■ **Given material**
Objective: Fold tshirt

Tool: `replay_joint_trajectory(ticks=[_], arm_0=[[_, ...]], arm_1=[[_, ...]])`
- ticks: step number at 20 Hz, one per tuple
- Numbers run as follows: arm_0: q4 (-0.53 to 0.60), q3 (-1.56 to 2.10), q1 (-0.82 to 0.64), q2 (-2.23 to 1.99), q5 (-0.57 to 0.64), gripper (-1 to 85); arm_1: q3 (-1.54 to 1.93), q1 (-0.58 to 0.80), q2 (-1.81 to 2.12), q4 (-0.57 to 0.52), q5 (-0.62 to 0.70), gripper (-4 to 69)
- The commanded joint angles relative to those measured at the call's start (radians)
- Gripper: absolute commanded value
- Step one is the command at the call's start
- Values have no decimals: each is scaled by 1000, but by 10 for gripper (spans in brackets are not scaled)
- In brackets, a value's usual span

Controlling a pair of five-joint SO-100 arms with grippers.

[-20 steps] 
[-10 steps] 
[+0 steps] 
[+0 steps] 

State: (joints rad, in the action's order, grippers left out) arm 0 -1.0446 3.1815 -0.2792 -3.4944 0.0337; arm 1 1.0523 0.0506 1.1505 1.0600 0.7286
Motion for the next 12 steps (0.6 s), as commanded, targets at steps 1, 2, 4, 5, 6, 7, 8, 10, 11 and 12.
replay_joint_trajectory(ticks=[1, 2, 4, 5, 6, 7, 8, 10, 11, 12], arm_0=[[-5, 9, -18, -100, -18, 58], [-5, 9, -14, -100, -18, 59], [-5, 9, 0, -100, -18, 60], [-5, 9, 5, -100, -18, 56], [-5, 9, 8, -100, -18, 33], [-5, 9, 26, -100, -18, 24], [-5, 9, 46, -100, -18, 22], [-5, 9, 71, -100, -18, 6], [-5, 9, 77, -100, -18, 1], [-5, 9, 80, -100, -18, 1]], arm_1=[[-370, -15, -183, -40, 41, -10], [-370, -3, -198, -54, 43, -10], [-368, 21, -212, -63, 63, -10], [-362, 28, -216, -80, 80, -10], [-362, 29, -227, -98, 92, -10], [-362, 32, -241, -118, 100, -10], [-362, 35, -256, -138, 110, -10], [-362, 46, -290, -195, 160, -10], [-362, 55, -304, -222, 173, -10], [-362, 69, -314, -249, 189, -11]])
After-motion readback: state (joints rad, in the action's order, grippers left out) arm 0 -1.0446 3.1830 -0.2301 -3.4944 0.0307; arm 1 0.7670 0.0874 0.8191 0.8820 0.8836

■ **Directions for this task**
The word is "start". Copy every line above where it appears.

■ **Written solution**
- The commanded joint angles relative to those measured at the call's start (radians)
- Step one is the command at the call's start

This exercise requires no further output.